O juiz Luís Henrique Lins Galvão de Lima, da 7ª Vara Criminal de Goiânia, rejeitou a queixa-crime apresentada pelo prefeito Sandro Mabel (UB) contra a moradora Greyce Pimentel Silva e o vereador Igor Franco (MDB) pelos crimes de calúnia e difamação. Na decisão, publicada na última quinta-feira (12), o magistrado entendeu que as expressões atribuídas aos dois, como “prefeito TikTok” e “não faz nada”, não vieram acompanhadas da indicação de fatos, requisito necessário para a configuração desses delitos.
“É certo que ao cidadão é assegurado o direito de fiscalizar e criticar a atuação de agentes públicos, especialmente no contexto do debate político, não se podendo exigir, nesse âmbito, rigor técnico ou precisão terminológica típicos do discurso jurídico. Nesse cenário, ainda que as manifestações possam ser consideradas ásperas, incisivas ou mesmo de mau gosto, inserem-se no campo da crítica política e da liberdade de expressão”, registrou o juiz.

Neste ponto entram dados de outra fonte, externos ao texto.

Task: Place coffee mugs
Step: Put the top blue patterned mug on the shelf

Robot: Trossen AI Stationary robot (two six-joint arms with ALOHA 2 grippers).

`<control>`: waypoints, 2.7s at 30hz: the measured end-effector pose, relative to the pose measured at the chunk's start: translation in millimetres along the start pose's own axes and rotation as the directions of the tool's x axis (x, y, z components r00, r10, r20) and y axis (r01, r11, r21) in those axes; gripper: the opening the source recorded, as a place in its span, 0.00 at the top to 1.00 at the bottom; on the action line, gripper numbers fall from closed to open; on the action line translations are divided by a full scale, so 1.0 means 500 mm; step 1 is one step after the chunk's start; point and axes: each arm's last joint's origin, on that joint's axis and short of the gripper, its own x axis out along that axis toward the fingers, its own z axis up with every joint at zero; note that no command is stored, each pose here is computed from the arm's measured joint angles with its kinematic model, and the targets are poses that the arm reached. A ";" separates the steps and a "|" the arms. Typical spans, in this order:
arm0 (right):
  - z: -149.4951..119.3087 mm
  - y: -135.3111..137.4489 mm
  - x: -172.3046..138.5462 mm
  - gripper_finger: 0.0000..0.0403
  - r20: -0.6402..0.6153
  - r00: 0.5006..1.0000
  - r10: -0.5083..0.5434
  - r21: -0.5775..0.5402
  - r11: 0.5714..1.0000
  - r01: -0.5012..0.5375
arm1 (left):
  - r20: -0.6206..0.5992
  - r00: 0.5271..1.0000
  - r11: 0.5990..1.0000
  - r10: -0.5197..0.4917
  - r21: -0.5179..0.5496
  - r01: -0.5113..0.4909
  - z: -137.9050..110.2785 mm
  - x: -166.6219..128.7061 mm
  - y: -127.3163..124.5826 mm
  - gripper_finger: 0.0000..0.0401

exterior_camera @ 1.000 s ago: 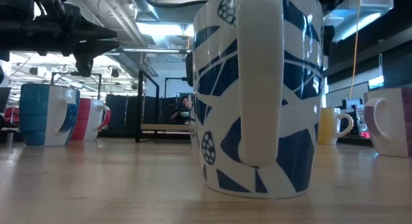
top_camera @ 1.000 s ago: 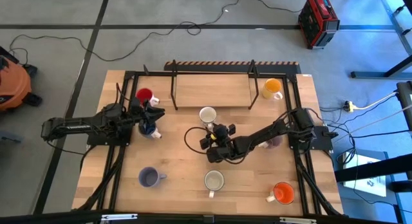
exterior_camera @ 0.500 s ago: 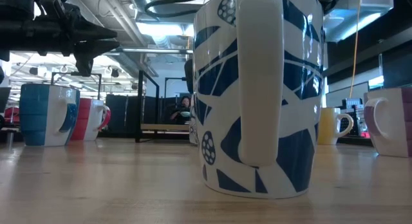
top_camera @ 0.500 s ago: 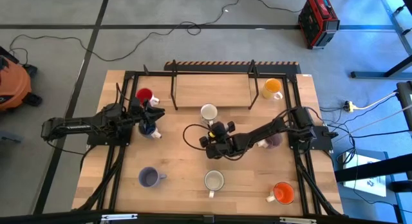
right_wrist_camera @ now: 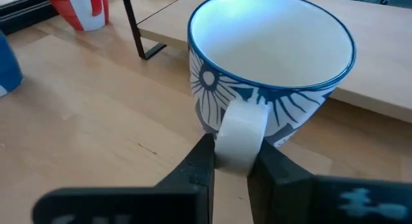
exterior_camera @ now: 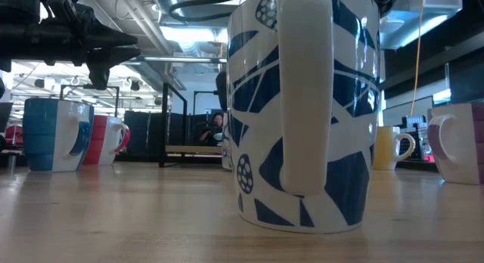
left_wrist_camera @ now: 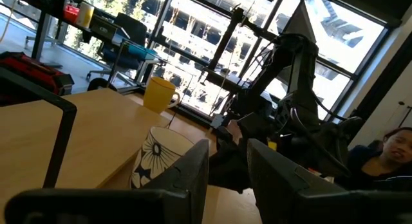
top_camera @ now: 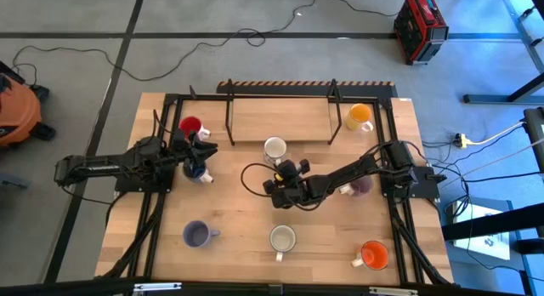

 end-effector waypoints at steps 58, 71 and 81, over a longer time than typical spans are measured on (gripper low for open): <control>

Na decisão, o magistrado também destacou que parte das manifestações estava relacionada ao exercício do cargo de prefeito e se enquadra no campo da crítica política. “Não estão relacionadas à vida privada e particular do querelante, mas, sim, ao seu múnus público, de tal modo que elas consubstanciam legítimo exercício da liberdade de expressão e de fiscalização da atuação de gestores públicos.”
O juiz, contudo, entendeu que a frase “só sabe roubar” pode extrapolar os limites da crítica política e, em tese, configurar injúria. Por isso, declinou da competência para que esse ponto seja analisado por um dos Juizados Especiais Criminais de Goiânia.
Defesa
A decisão diverge da tese apresentada pelo advogado de Mabel, Rannieri Lopes, em entrevista à Tribuna do Planalto no fim de abril. Na ocasião, ele afirmou que a defesa identificava “crimes contra a honra, como calúnia, injúria e difamação” e sustentou que “a defesa do prefeito não vai tolerar nenhum ato criminoso contra ele”.

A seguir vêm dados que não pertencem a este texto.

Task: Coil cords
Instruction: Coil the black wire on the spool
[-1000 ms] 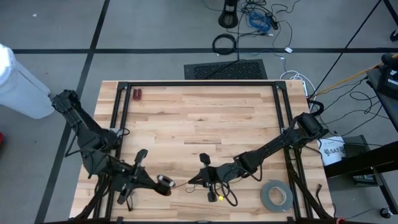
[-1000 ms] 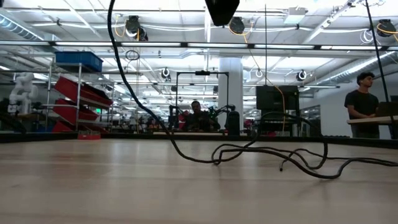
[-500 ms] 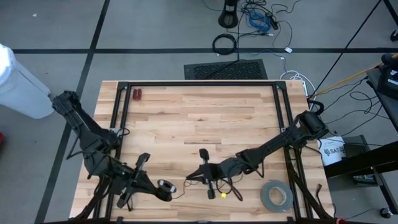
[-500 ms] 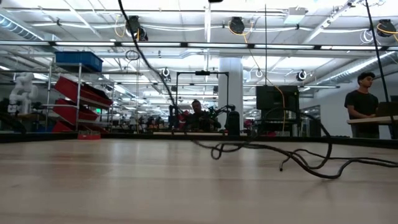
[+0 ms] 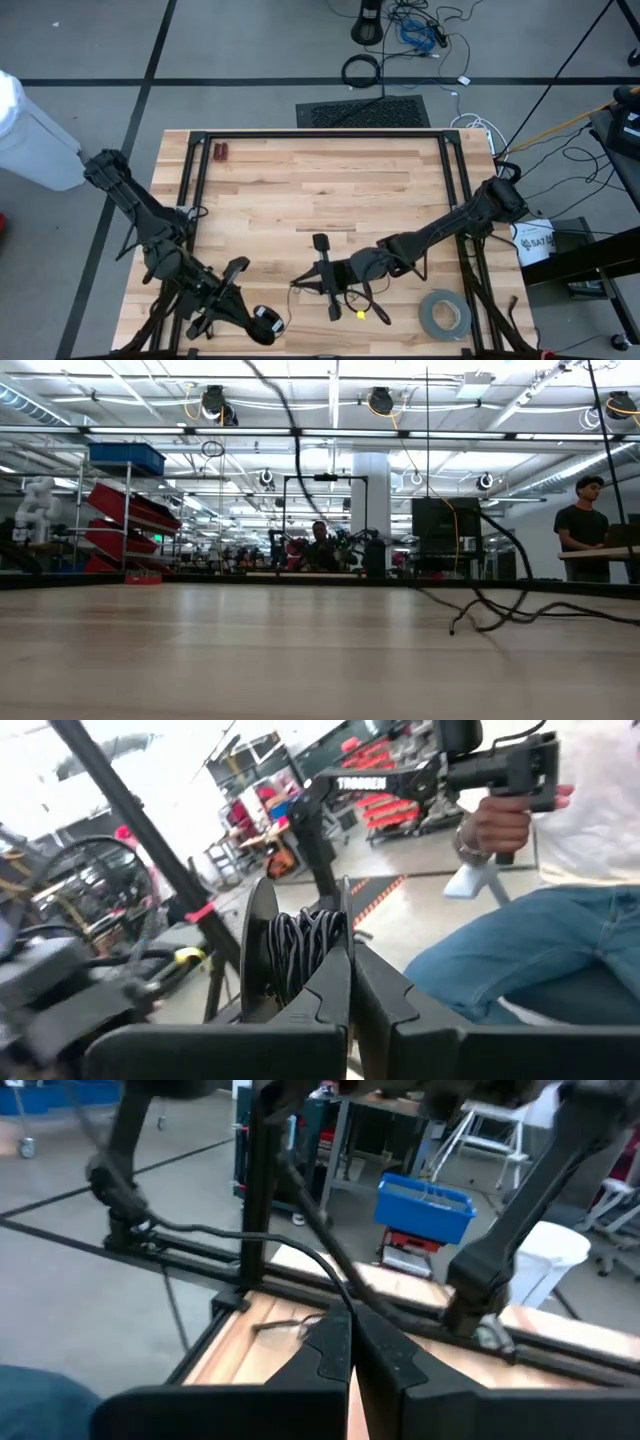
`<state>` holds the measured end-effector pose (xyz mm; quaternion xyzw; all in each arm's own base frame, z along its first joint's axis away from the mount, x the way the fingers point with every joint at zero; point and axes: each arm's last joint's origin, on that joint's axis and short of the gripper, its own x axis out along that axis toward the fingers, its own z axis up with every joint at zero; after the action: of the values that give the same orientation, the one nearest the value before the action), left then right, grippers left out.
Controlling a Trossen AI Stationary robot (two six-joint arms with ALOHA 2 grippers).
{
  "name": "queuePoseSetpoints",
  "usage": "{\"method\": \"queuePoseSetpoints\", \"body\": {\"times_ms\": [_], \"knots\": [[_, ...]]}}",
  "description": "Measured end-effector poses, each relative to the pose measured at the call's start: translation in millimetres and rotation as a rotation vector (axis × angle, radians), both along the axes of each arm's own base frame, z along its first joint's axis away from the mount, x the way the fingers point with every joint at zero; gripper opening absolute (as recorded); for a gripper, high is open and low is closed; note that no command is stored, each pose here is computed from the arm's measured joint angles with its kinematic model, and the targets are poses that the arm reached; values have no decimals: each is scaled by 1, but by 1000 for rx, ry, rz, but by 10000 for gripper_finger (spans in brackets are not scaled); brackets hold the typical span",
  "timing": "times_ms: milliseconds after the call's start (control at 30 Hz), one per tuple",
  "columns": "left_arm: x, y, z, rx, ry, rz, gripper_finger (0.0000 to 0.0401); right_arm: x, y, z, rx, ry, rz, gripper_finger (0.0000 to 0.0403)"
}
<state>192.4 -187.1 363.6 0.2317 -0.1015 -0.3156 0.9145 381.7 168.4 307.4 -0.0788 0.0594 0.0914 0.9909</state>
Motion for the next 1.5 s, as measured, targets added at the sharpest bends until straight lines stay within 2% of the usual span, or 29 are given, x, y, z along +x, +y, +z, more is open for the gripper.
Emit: {"method": "queuePoseSetpoints", "body": {"times_ms": [133,300,433,733,1100,1500], "knots": [[8,1,-2,-8,-11,6,3,6,-7,19,4,-39,-23,0],[18,2,-4,-7,-41,-42,3,8,-10,32,-9,-78,-44,0],[25,3,-7,-4,-41,-67,3,8,-11,32,-32,-80,-96,0],[49,9,-18,-24,-27,-94,3,7,-9,32,-37,-83,-94,0],[65,20,-31,-68,99,-75,3,2,-2,27,-97,-24,-71,0],[74,35,-40,-113,249,3,3,-17,5,39,-122,17,-40,0]]}}
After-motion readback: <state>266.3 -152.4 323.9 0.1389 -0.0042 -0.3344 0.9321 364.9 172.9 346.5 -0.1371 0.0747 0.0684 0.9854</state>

Na época, ao comentar a participação do vereador Igor Franco, o advogado sustentou que o parlamentar teria reforçado as acusações feitas contra o prefeito. “Ela chamou o prefeito de ladrão. Roubar é crime. Então ela caluniou o prefeito, e o vereador replicou esse conteúdo”, afirmou à reportagem.

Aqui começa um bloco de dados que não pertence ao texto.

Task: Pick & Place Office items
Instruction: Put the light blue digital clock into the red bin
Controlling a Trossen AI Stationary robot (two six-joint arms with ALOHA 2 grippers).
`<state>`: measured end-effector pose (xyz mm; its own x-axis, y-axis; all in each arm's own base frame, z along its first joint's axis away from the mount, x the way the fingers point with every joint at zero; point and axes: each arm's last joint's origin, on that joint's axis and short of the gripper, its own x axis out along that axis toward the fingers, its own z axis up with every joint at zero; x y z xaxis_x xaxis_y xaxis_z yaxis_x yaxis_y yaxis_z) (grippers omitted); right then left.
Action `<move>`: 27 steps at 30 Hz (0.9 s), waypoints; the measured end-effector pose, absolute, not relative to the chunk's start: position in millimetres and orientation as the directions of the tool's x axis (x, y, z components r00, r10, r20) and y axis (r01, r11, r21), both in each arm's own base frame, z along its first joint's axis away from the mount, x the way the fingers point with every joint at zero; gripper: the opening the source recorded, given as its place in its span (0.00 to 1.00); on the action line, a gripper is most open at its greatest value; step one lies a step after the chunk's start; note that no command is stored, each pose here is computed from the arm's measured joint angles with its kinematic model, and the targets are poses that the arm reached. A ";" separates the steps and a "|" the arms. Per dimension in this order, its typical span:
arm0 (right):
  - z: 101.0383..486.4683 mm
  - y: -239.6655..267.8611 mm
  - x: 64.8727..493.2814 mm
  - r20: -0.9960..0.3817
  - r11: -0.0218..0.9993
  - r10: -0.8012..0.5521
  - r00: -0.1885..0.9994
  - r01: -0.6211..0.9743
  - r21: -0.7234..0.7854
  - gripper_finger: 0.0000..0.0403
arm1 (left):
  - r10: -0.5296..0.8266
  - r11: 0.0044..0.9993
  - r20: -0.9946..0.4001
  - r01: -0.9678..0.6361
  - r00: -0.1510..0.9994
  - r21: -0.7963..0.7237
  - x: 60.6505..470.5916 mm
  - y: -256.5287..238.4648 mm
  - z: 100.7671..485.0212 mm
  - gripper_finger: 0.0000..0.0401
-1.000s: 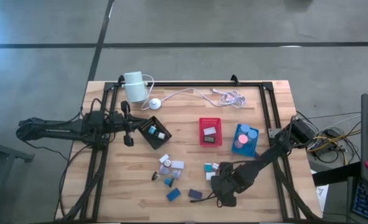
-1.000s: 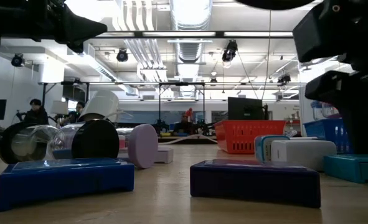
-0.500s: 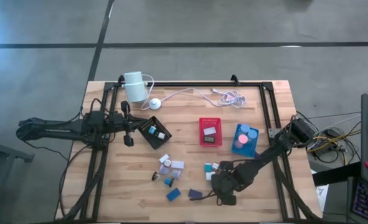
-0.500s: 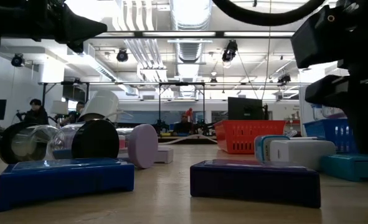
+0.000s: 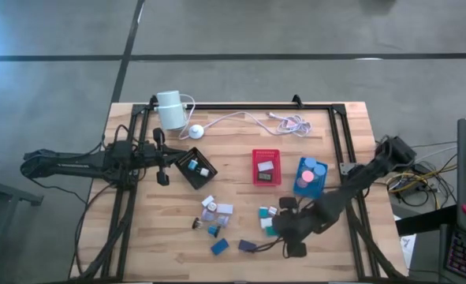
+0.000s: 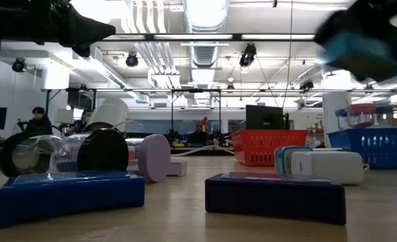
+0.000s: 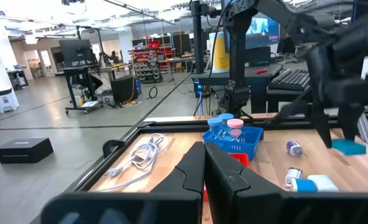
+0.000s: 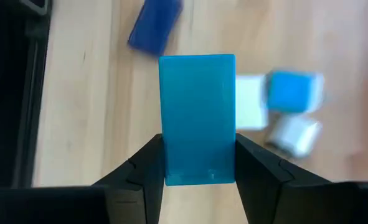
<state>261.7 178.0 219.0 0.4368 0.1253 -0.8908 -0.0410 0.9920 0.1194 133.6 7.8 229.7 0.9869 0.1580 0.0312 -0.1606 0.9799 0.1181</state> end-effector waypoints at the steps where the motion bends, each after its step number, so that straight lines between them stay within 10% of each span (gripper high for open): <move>1: 225.8 175.2 260.3 -0.877 0.993 0.119 0.465 -0.060 0.103 0.36 | 0.158 0.980 0.031 -0.161 0.987 0.118 133.6 7.8 229.7 0.03; 12: 289.2 125.5 231.4 -0.563 0.984 0.181 0.806 -0.145 0.108 0.36 | 0.158 0.981 0.029 -0.160 0.987 0.112 133.6 7.8 229.0 0.03; 27: 258.3 47.2 151.0 -0.160 0.981 0.081 0.984 -0.050 0.188 0.36 | 0.158 0.981 0.027 -0.160 0.987 0.112 133.6 7.8 228.4 0.03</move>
<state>151.0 47.2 258.3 0.9838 0.0806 -0.1604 -0.0497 0.9810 0.1877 133.6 7.8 228.4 0.9871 0.1580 0.0270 -0.1601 0.9807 0.1120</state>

Com a decisão, a queixa-crime foi rejeitada em relação aos crimes de calúnia e difamação. O magistrado, porém, entendeu que a expressão “só sabe roubar” pode, em tese, configurar injúria e determinou a remessa do caso a um dos Juizados Especiais Criminais de Goiânia, competente para analisar esse tipo de infração.
A Tribuna do Planalto solicitou, nesta sexta-feira (26), um posicionamento da defesa do prefeito Sandro Mabel, mas não recebeu retorno até o fechamento desta edição.